2018-02-08 Thread Franklin? Lee
On Feb 7, 2018 17:28, "Serhiy Storchaka"  wrote:

04.02.18 00:04, Franklin? Lee пише:

Let s be a str. I propose to allow these existing str methods to take
> params in new forms.
>
> s.replace(old, new):
>  Allow passing in a collection of olds.
>  Allow passing in a single argument, a mapping of olds to news.
>  Allow the olds in the mapping to be tuples of strings.
>
> s.split(sep), s.rsplit, s.partition:
>  Allow sep to be a collection of separators.
>
> s.startswith, s.endswith:
>  Allow argument to be a collection of strings.
>
> s.find, s.index, s.count, x in s:
>  Similar.
>  These methods are also in `list`, which can't distinguish between
> items, subsequences, and subsets.
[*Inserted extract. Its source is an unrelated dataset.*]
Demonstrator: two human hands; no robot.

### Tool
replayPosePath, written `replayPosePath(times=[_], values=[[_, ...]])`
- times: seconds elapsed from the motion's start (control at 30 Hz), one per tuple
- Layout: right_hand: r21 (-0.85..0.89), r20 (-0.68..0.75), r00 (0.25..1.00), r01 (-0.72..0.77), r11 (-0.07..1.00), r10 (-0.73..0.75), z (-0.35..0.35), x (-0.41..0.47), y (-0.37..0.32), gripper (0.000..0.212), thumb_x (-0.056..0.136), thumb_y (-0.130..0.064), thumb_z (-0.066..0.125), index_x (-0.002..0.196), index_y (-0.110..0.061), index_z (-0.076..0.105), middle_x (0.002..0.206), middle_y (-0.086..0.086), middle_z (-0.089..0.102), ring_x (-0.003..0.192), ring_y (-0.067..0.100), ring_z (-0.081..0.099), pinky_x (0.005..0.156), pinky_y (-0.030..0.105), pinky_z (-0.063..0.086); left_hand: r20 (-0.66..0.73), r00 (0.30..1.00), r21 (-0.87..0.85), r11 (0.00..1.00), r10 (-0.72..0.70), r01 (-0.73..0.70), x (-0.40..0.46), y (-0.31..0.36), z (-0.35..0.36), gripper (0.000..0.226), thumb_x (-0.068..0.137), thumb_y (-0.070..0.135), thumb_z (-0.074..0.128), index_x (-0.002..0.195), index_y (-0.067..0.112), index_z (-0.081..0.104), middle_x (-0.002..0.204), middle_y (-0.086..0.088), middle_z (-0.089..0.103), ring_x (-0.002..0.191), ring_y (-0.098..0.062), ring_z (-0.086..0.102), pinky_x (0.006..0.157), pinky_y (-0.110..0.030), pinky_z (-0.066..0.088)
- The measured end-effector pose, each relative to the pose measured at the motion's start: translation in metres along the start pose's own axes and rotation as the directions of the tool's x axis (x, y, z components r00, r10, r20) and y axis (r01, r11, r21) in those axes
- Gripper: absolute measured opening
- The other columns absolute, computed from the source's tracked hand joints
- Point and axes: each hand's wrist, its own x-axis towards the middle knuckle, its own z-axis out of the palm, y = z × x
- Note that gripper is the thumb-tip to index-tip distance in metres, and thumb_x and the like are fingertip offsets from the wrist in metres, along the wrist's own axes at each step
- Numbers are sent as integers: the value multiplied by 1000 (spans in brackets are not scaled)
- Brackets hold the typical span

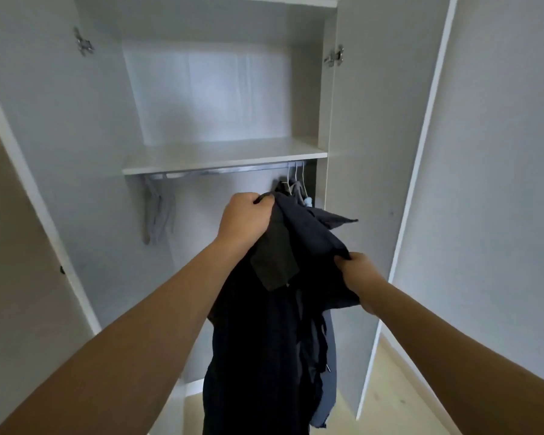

However, `str` is already inconsistent
> with `list` here: list.M looks for an item, while str.M looks for a
> subsequence.
>
> s.[r|l]strip:
>  Sadly, these functions already interpret their str arguments as
> collections of characters.
>

The name of complicated str methods is regular expressions. For doing these
operations efficiently you need to convert arguments in special optimized
form. This is what re.compile() does. If make a compilation on every
invocation of a str method, this will add too large overhead and kill
performance.

Even for simple string search a regular expression can be more efficient
than a str method.

$ ./python -m timeit -s 'import re; p = re.compile("spam"); s =
"spa"*100+"m"' -- 'p.search(s)'
50 loops, best of 5: 680 nsec per loop

$ ./python -m timeit -s 's = "spa"*100+"m"' -- 's.find("spam")'
20 loops, best of 5: 1.09 usec per loop


That's an odd result. Python regexes use backtracking, not a DFA. I gave a
timing test earlier in the thread:
https://mail.python.org/pipermail/python-ideas/2018-February/048879.html
I compared using repeated .find()s against a precompiled regex, then
against a pure Python and unoptimized tree-based algorithm.

Could it be that re uses an optimization that can also be used in str?
CPython uses a modified Boyer-Moore for str.find:
https://github.com/python/cpython/blob/master/Objects/stringlib/fastsearch.h
http://effbot.org/zone/stringlib.htm
Maybe there's a minimum length after which it's better to precompute a
table.

In any case, once you have branches in the regex, which is necessary to
emulate these features, it will start to slow down because it has to travel
down both branches in the worst case.